THE PROBLEM
Pull out every line with the word "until" from the entries below.

DATA EXCERPTS
######
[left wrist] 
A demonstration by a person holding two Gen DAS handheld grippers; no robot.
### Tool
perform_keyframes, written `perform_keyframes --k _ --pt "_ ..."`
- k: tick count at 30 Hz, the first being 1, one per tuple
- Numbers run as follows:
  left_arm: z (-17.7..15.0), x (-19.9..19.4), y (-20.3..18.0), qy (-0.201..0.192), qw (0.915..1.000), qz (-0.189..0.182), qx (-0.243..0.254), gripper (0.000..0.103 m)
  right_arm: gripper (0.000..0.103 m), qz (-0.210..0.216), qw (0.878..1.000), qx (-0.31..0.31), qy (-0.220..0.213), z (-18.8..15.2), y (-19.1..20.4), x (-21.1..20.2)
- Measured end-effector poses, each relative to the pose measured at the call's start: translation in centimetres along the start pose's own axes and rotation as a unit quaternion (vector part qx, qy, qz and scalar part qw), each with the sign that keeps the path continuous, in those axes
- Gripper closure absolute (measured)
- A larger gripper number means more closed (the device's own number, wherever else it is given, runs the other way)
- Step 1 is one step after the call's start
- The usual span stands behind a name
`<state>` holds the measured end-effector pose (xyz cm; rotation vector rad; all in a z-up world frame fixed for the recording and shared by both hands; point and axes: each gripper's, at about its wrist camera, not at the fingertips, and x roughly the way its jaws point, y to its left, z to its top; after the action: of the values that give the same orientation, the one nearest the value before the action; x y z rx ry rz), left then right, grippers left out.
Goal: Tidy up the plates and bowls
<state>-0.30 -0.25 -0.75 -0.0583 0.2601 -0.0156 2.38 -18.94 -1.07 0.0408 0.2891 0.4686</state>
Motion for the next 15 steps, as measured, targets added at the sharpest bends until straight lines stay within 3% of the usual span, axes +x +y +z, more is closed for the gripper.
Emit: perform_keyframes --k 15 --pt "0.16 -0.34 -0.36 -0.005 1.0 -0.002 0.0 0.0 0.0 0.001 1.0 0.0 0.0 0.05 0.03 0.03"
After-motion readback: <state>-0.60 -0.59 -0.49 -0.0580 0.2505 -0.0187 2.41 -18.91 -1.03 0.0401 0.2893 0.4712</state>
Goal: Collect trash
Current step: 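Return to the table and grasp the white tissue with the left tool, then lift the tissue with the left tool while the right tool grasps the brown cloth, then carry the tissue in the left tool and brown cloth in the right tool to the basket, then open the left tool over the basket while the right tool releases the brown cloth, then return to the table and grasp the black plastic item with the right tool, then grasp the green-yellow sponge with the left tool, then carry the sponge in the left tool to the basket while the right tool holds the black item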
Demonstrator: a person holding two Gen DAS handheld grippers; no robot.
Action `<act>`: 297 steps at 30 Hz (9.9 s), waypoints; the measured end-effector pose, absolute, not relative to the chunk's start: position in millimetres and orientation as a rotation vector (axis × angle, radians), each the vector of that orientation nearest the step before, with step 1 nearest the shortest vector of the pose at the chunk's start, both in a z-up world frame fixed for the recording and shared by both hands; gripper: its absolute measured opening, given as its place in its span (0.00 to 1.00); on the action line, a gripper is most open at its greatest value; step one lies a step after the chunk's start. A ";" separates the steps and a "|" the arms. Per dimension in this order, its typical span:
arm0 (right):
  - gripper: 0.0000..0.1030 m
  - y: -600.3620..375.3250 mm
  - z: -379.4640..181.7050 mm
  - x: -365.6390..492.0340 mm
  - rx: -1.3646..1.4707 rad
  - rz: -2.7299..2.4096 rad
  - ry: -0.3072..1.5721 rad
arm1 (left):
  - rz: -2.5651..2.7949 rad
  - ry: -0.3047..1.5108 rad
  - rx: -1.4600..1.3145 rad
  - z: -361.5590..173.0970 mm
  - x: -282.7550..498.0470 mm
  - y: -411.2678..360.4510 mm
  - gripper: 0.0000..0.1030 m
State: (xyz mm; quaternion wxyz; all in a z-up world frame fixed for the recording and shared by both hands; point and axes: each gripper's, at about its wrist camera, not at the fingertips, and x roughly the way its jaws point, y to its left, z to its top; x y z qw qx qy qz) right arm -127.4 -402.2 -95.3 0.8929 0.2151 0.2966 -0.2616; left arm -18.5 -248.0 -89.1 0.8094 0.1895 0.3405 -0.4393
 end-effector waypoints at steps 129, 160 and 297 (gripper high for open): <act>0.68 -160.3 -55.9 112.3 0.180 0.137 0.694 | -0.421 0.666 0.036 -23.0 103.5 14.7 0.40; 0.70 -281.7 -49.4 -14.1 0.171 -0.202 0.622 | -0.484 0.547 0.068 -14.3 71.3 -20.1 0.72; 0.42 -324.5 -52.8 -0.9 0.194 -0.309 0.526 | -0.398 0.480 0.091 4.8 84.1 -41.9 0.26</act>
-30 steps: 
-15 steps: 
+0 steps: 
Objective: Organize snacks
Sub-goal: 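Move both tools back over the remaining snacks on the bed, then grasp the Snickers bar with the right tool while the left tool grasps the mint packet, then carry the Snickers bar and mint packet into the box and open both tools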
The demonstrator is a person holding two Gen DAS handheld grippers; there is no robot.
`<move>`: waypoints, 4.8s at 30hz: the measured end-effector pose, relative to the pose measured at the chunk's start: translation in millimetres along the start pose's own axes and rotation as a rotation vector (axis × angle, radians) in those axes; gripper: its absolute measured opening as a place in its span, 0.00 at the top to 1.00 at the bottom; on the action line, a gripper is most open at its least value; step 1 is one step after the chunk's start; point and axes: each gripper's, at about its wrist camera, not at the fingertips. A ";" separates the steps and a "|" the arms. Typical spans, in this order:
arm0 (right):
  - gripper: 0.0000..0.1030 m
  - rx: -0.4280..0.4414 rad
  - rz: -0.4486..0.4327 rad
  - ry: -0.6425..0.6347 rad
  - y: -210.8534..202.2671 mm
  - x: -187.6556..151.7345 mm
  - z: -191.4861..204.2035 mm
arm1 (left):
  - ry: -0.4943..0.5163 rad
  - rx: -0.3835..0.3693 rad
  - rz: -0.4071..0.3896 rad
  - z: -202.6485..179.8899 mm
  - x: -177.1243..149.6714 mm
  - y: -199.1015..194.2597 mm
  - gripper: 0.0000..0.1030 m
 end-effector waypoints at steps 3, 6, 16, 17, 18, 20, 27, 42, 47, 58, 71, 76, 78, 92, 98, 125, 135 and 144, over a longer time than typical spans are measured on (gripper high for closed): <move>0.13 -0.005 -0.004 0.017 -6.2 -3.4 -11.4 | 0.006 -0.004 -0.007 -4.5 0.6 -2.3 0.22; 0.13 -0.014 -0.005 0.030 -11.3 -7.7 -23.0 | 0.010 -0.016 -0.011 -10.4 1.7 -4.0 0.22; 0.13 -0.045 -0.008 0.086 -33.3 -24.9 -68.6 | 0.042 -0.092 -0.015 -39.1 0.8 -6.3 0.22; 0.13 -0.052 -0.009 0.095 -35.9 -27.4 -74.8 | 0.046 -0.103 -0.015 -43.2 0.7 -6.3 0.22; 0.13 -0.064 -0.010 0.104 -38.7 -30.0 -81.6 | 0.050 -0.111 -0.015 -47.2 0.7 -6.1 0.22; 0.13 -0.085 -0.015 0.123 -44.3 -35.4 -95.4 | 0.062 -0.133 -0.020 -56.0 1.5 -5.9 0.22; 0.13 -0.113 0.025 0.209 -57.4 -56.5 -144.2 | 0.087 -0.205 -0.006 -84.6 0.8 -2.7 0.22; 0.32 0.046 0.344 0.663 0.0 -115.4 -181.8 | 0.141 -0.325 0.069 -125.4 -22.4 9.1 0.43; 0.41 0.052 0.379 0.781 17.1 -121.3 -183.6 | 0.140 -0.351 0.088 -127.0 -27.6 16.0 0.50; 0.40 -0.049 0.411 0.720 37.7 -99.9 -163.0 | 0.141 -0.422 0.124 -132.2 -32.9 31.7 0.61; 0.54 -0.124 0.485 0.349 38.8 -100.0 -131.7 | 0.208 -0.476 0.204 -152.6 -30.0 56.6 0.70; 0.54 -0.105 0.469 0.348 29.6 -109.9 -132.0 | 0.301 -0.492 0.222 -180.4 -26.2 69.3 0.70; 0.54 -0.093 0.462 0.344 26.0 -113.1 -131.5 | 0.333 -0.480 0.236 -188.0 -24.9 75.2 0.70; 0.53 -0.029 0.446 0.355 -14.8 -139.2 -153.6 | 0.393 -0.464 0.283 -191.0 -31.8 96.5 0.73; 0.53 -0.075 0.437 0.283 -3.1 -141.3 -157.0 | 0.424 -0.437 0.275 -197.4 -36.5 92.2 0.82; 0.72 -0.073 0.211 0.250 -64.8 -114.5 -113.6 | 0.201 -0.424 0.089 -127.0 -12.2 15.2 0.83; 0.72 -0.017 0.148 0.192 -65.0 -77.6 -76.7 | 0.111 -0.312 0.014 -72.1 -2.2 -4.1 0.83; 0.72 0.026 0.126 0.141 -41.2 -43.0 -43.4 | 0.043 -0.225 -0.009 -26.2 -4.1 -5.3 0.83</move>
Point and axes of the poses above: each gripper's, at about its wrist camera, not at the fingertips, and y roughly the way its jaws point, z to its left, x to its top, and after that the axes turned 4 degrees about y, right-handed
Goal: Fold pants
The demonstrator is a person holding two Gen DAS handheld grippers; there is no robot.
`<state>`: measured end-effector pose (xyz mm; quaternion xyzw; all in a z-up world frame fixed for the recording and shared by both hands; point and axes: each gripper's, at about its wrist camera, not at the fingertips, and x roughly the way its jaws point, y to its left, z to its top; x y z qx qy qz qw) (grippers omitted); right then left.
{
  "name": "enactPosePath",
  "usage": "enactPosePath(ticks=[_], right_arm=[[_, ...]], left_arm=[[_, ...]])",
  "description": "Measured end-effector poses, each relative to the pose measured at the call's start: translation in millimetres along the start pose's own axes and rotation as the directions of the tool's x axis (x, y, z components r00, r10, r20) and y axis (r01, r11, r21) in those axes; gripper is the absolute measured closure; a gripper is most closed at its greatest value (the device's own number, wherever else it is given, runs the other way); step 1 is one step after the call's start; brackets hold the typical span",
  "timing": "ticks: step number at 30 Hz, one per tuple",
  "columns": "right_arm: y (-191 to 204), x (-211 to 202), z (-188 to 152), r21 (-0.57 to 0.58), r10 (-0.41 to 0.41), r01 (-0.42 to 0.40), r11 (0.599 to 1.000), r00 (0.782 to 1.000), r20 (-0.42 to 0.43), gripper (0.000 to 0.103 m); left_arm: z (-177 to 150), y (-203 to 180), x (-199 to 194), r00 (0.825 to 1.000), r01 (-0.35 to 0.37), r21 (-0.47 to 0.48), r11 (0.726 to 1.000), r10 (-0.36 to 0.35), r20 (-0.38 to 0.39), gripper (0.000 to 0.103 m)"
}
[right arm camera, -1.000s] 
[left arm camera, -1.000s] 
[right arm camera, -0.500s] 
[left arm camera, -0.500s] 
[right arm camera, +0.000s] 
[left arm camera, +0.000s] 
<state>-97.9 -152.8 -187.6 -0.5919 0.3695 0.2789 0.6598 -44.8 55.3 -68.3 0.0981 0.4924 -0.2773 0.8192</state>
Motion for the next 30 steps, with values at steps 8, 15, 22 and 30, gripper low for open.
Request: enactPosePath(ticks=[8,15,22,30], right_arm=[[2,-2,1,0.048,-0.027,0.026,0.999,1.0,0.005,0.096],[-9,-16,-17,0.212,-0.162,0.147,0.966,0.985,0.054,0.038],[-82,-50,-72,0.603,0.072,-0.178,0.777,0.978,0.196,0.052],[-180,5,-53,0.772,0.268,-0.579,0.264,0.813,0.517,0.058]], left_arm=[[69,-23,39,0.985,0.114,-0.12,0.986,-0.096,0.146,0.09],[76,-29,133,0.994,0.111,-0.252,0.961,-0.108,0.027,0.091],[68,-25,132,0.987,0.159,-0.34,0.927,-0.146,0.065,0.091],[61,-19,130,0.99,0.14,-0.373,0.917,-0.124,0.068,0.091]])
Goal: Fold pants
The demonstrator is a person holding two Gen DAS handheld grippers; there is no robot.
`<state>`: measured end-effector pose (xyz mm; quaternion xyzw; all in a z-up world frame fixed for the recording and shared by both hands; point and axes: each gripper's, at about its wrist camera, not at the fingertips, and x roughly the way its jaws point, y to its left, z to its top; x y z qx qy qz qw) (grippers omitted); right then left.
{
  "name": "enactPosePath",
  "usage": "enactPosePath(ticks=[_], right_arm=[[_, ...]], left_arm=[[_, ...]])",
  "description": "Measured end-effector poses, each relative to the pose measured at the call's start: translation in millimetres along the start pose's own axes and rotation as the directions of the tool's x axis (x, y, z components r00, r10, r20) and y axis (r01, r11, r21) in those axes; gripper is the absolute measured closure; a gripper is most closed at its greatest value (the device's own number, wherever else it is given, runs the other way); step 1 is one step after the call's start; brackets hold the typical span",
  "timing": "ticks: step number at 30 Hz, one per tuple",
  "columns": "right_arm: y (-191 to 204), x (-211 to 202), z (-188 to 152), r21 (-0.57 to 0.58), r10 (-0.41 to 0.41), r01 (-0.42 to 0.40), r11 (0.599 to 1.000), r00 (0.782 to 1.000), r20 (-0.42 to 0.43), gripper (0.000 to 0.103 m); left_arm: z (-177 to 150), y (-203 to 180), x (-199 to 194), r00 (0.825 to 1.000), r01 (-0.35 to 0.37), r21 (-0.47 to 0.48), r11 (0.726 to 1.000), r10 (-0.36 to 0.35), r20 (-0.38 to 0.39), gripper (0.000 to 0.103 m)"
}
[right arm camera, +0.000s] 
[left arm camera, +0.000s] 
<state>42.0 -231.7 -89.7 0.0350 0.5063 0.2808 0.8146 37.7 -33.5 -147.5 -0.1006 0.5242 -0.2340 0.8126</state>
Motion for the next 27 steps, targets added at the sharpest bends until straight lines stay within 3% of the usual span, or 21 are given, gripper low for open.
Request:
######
YOUR RESPONSE
Motion for the next 15 steps, as measured, targets added at the sharpest bends until straight lines stay within 3% of the usual span, axes +x +y +z, more is closed for the gripper.
Motion for the next 27 steps, targets added at the sharpest bends until straight lines stay within 3% of the usual span, or 21 are given, gripper low for open.

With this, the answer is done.